Mayra e a mãe, a procuradora de Justiça Sandra Jardim, escaparam ilesas. Policiais que dão proteção à família do ministro da Justiça não reagiram

Por Daniel Haidar, do Rio de Janeiro 28 Maio 2014, 20h13

A filha e a ex-mulher do ministro da Justiça, José Eduardo Cardozo, sofreram uma tentativa de assalto por homens armados no Morumbi, na Zona Sul de São Paulo, na noite de terça-feira. Mayra Cardozo comemorava seu 22º aniversário e seguia para um restaurante com a mãe, a procuradora de Justiça Sandra Jardim, da 4ª Câmara Criminal do Tribunal de Justiça de São Paulo. O automóvel em que estavam – um Toyota Camry blindado, de propriedade de Cardozo – foi cercado por quatro criminosos por volta das 20h30, em um semáforo. Sandra arrancou com o carro e conseguiu escapar dos assaltantes. Policiais federais encarregados da escolta da família ficaram para trás, sem reagir.

A filha do ministro tem direito a escolta policial porque já relatou ameaças. O caso é tratado inicialmente como tentativa de assalto. A conduta dos agentes da escolta também vai ser investigada. A colegas, os policiais disseram que temem ser acusados de prevaricação, crime em que funcionário público deixa de praticar a função para a qual é pago, punido com até três anos de prisão. Uma nova equipe foi designada para a segurança pessoal de Mayara.

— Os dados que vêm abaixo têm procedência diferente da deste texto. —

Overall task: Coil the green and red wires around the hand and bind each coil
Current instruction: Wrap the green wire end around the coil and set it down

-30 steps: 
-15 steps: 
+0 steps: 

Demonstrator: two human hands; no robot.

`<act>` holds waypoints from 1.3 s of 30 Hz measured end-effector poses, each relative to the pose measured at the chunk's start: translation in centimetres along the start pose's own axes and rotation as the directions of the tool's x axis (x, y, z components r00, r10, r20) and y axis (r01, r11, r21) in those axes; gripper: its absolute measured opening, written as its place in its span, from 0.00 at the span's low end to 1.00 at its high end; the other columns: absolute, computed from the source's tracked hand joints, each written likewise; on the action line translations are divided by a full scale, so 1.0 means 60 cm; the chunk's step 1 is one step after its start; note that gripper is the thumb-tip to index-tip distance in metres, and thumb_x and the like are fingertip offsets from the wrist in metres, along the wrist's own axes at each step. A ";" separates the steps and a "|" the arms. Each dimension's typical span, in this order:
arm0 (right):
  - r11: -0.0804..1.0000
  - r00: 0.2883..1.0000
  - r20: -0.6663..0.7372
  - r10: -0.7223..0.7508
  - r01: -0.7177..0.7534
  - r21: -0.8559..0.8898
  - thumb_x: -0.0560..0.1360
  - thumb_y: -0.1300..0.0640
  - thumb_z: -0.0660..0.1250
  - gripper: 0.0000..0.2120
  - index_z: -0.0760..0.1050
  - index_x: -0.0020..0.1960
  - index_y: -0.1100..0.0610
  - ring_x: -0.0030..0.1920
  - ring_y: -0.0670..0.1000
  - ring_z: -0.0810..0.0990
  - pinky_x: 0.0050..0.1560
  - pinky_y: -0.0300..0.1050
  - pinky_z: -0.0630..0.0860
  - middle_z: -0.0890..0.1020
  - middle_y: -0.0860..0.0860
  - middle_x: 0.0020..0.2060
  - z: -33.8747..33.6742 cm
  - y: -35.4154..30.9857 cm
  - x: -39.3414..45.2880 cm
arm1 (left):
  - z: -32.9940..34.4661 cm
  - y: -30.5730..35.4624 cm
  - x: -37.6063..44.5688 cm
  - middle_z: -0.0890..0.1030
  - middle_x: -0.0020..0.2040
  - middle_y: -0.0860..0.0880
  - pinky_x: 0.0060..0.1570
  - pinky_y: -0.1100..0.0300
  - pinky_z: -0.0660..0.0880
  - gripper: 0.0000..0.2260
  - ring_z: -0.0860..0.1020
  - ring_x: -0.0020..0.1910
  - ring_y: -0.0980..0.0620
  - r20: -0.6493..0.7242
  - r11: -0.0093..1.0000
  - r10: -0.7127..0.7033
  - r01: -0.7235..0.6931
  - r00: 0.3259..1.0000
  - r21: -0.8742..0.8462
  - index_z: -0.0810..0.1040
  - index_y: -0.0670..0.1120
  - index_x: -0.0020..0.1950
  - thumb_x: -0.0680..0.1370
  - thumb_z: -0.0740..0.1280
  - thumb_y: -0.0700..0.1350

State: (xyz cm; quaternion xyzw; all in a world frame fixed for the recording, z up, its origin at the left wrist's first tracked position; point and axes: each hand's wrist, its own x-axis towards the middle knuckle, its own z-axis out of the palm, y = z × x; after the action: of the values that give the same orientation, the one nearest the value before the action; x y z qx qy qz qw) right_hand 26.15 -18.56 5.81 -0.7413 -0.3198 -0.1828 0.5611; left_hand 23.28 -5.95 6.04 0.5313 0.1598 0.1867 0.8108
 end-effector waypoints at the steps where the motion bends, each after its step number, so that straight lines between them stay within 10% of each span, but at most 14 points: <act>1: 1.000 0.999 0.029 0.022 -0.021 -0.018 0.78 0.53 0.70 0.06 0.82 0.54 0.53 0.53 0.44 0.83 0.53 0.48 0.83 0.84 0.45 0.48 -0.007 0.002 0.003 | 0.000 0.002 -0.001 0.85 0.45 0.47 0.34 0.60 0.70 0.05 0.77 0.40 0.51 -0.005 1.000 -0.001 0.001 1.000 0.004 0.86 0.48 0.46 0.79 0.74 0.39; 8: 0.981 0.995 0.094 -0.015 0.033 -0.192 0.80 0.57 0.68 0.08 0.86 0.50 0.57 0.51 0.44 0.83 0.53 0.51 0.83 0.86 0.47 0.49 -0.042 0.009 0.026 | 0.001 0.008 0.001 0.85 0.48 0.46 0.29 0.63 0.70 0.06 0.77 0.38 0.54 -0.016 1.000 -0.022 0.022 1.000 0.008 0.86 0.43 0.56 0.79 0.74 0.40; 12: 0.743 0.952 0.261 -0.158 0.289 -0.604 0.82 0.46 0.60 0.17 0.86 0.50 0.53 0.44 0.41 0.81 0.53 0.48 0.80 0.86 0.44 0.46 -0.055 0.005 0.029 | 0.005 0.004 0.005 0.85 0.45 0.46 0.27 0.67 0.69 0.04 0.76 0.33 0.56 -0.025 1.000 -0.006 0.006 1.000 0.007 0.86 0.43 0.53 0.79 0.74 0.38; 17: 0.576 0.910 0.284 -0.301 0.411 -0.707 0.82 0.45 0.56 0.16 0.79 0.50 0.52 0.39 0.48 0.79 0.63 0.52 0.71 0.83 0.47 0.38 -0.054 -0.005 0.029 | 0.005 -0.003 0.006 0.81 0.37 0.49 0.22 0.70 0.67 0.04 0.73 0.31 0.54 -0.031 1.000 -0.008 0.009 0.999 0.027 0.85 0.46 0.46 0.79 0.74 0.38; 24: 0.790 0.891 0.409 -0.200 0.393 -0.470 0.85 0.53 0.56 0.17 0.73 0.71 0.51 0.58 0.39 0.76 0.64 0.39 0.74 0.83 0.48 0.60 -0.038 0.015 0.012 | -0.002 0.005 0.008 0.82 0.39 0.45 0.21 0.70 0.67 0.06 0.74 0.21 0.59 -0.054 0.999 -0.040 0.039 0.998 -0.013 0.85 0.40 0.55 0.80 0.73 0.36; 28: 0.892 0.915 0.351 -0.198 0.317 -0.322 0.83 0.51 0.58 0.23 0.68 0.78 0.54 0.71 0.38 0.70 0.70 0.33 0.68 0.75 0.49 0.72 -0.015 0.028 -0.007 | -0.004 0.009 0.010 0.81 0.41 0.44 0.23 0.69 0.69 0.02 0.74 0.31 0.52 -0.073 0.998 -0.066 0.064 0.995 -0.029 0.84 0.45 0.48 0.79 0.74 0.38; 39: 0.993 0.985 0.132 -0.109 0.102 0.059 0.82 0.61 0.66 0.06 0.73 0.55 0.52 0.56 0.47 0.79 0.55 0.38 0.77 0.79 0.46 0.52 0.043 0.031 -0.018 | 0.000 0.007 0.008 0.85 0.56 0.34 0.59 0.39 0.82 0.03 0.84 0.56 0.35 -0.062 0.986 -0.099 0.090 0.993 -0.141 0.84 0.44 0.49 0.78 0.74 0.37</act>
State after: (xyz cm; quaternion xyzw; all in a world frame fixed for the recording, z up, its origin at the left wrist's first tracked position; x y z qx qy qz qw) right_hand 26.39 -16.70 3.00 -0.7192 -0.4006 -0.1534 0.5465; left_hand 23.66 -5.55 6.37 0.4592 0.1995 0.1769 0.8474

Não é a primeira vez que o ministro enfrenta problemas com a escolta da filha. Em junho do ano passado, a coluna Radar, de VEJA, revelou que agentes encarregados dessa tarefa em São Paulo reclamaram do trabalho e policiais de outras jurisdições tiveram de ser deslocados para atender Mayra. No fim de abril, como mostrou a coluna Holofote, de VEJA, um papiloscopista reclamou na página Fale com a Presidente do excesso de policiais encarregados da segurança de Mayra.

Cardozo disse, nesta quarta-feira, que os turistas estrangeiros “devem se sentir seguros” no Brasil. Sobre as cenas de índios atacando policiais a flechadas, em Brasília, o ministro afirmou: “O que ocorreu nesta terça mostra que a polícia está presente para garantir o cumprimento da lei, a liberdade de manifestação e não permitir abusos”.